» Task to complete
Report every line in the listing below where the string "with" shows up.

» Provided data

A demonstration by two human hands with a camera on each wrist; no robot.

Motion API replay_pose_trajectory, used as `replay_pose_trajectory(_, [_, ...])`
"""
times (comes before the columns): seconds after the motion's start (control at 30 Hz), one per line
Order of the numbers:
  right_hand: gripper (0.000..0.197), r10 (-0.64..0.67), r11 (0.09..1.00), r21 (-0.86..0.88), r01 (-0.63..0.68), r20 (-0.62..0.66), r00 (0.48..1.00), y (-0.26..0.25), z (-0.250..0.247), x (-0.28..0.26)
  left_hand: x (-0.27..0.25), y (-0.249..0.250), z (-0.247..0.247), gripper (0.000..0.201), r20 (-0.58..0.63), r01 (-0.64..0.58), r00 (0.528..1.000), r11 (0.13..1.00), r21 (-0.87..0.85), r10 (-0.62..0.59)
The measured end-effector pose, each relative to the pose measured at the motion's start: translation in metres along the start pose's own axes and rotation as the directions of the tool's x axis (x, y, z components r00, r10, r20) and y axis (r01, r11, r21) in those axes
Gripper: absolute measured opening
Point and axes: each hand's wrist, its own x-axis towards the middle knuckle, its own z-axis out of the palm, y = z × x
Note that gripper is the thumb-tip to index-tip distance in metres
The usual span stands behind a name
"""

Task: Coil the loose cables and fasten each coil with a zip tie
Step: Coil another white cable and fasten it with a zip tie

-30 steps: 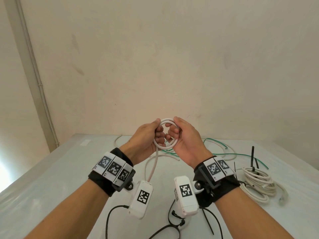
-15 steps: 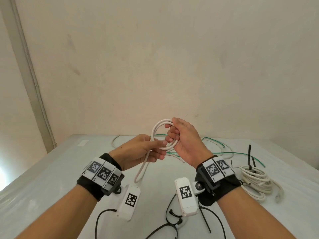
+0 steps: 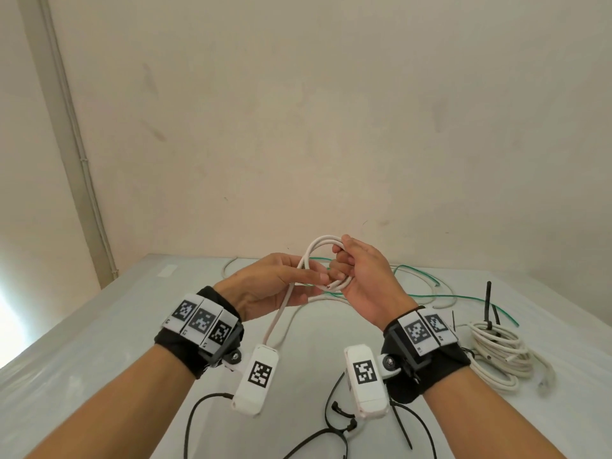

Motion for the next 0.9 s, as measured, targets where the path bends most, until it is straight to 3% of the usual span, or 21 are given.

» Output
A demonstration by two human hands with a camera on each wrist; no robot.
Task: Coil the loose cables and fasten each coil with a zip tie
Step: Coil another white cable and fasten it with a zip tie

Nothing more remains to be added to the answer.